What connects the cannabis plant and grain wheat? The answer is that while ancient farmers used both, they would be puzzled by their modern variants. Chinese farmers first started growing hemp to make ropes, clothing, paper, and other materials. But analyzes of this ancient marijuana reveal that it has relatively paltry levels of tetrahydrocannabinol (THC), the main psychoactive component for which it is now known.
The exact date when ancient farm workers discovered and enhanced the mind-altering properties of the cannabis plant is unknown to us, but the academic consensus is that it may have occurred in Central Asia at least 2,500 years ago. . Wheat has had a simpler evolution: its use as a source of sustenance predates agriculture. Although we may never know when the first hunter-gatherer baked bread, we do know that they were baking bread at least 14,000 years ago. Since the first loaf, wheat has grown in importance but diminished in stature. The much higher fields depicted in ancient hieroglyphs and by early modern artists such as Pieter Bruegel the Elder are not artistic license: they reflect the reality of the time (although the hieroglyphs may exaggerate somewhat).
Grass and wheat have been refined and developed over time by farmers, a process that has accelerated significantly for both since World War II. During the Third Agricultural Revolution, modern techniques and technology transfers enabled farmers to grow crops that were more reliable, tastier, more resilient and more lucrative. In the world of wheat, the man who takes credit for this transformation more than any other is Norman Borlaug, the American agronomist. The shorter, more disease-resistant crop he helped develop and introduce to Mexico, India and Pakistan is credited with saving more than a billion people worldwide.
A parallel transformation has taken place in the weed world. Just as Borlaug’s agricultural successors seek to emulate him in developing ever tougher, high-yielding crops, his criminal economy counterparts have sought to do the same. As a result, street cannabis is more potent and addictive than it was 50 years ago, and is therefore more likely to cause mental health issues.
The increased potency and danger of modern cannabis is an indictment of the global effort to combat the harms of drug production and use through criminalization. However, it’s also a challenge for states that have decriminalized cannabis, where research suggests higher-potency, higher-risk marijuana is still the norm on the streets.
The resilience and reliability of modern wheat, and the advances it has made against poverty and hunger, are a triumph of globalization. But it also highlights how this very process has made us more vulnerable to “surprise” shocks – new diseases or extreme weather events now have the potential to cause far more widespread damage to global wheat stocks and other crops. other cultures than ever before.
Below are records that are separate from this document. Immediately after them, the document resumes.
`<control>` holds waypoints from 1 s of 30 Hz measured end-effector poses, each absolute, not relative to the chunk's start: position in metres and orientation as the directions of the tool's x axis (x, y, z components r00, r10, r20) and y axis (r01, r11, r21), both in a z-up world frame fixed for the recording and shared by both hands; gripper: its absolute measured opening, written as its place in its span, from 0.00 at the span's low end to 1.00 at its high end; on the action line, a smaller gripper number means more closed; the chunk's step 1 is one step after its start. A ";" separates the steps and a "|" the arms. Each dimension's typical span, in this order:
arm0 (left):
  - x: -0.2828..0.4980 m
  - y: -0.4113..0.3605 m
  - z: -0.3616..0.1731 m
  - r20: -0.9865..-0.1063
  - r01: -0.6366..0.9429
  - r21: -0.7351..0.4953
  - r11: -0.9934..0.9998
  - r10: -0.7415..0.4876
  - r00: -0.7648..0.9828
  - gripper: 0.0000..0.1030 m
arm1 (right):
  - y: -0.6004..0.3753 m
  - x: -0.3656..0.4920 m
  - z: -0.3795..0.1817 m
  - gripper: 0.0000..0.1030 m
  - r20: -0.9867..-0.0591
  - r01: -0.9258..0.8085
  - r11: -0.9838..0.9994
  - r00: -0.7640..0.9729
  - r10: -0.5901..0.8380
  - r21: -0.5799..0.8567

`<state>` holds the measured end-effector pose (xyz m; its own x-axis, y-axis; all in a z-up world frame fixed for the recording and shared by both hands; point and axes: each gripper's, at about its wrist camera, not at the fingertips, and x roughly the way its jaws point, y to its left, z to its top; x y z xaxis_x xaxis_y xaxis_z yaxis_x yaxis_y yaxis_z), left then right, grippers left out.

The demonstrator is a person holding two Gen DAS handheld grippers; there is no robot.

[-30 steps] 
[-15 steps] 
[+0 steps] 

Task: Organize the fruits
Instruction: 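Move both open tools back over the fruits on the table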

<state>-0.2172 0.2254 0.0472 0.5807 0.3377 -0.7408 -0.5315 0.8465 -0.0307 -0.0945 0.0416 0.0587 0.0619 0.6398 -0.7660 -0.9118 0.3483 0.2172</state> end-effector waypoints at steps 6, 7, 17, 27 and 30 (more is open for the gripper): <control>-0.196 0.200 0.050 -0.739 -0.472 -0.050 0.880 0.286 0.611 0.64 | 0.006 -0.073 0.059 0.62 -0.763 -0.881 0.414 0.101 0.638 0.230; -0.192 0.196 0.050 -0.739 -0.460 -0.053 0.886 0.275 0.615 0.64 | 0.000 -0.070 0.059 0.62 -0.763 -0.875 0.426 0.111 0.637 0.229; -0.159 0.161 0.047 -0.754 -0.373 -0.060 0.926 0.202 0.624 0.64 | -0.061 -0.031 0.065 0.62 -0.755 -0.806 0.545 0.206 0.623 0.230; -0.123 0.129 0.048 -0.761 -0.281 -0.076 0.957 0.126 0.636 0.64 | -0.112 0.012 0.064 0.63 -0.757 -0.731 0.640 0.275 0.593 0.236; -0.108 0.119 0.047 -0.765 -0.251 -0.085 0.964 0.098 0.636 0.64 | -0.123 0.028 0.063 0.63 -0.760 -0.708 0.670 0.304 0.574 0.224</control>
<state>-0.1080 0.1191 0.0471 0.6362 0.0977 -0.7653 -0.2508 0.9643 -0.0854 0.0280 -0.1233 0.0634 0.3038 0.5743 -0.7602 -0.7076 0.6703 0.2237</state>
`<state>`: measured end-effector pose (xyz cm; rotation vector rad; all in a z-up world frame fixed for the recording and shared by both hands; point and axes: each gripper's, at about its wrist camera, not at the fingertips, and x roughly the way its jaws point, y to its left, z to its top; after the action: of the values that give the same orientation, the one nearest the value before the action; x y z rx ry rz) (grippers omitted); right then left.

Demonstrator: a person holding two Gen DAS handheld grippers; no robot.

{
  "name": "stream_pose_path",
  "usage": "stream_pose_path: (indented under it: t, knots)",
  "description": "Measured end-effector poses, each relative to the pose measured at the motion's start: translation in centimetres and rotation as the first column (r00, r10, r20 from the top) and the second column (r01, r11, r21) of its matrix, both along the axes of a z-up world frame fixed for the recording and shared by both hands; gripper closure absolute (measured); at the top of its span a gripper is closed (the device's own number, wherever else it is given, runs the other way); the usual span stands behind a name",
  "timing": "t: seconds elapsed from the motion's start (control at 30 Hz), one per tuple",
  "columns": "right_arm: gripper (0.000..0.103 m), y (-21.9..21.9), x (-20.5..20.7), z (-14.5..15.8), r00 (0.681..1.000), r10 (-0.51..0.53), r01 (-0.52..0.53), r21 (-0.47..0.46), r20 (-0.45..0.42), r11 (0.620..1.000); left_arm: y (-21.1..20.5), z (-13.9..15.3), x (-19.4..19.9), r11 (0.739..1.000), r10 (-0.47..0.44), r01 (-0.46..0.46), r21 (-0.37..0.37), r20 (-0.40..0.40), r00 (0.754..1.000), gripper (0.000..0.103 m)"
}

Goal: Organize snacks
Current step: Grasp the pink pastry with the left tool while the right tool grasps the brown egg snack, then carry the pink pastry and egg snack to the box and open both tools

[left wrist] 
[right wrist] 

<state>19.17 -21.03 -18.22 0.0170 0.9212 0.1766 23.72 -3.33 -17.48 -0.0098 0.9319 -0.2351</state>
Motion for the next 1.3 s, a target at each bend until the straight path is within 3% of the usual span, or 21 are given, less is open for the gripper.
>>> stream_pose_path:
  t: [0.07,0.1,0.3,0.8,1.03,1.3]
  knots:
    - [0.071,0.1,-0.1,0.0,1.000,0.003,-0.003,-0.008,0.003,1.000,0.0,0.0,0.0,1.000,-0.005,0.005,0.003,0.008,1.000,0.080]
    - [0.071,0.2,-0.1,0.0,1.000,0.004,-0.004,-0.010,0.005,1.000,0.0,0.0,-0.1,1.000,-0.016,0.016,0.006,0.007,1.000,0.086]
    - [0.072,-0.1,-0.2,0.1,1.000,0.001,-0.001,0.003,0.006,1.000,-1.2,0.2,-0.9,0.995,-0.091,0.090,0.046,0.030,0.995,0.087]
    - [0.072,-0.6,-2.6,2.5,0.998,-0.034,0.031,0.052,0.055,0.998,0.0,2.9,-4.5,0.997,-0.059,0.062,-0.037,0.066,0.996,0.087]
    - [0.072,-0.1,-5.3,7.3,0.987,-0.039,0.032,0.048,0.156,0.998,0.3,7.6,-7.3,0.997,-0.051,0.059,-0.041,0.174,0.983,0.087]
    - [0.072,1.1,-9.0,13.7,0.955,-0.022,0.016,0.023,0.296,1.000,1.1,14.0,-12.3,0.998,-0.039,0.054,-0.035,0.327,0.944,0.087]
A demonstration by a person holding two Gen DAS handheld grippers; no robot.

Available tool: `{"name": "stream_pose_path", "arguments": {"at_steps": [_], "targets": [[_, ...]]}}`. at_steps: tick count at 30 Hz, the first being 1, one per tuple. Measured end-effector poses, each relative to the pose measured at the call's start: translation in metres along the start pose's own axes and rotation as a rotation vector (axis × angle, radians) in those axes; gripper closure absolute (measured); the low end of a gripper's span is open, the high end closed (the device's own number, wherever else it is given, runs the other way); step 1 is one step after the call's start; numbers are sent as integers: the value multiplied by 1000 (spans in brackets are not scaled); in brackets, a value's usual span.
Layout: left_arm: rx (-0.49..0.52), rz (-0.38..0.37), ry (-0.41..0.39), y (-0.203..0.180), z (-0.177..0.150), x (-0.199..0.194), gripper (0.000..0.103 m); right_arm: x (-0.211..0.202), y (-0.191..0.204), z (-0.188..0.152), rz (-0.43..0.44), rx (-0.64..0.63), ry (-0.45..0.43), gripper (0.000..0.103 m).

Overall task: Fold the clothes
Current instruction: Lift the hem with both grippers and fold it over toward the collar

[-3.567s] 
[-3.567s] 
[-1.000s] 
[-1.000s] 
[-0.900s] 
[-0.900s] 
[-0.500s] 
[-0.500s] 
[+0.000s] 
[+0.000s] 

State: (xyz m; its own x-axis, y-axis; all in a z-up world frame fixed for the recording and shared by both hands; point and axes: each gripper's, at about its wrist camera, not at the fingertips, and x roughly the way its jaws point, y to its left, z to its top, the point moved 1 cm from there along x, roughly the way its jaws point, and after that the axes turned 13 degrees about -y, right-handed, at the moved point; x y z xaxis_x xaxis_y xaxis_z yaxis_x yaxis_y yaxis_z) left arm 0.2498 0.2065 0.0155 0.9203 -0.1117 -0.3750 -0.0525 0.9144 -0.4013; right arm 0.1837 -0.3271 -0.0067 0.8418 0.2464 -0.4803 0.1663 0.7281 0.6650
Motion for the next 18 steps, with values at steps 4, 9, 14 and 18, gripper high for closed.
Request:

A more extreme version of this problem has already caused the extinction of a variety of bananas – indeed, bananas as we know them may well cease to exist by the end of the 21st century.
Part of the answer to both of these problems lies in landraces: cultivated, genetically heterogeneous varieties of flora and fauna that lack many of the advantages of more dominant varieties, but are an essential building block for resilience. The problem is that landraces are one-club golfers: they may be more resistant to a specific disease or better resistant to particular manifestations of climatic crises, but also be more vulnerable to most diseases. And, just as modern cannabis is more addictive, one of the reasons that the most common varieties of specific flora and fauna have become so common is that they taste better.
The good news is that we can build resilience quite easily. We know what works to preserve landraces – subsidies for farmers, funding for seed banks and for botanical researchers. There is, however, greater funding for farmers and laboratories in rich countries – while poorer countries, for obvious reasons, often focus on cheap grain today, not food security tomorrow. But maintaining food security and preserving plant varieties faces a challenge: Like most disaster prevention measures, it requires spending money here and now on a crisis that may never come. Unlike artificial intelligence or nuclear threats, farming isn’t particularly dramatic or politically sexy. Nonetheless, anyone who wants to “save humanity” or build resilience against long-term risk should be as concerned about landraces as they are about the ChatGPT chatbot.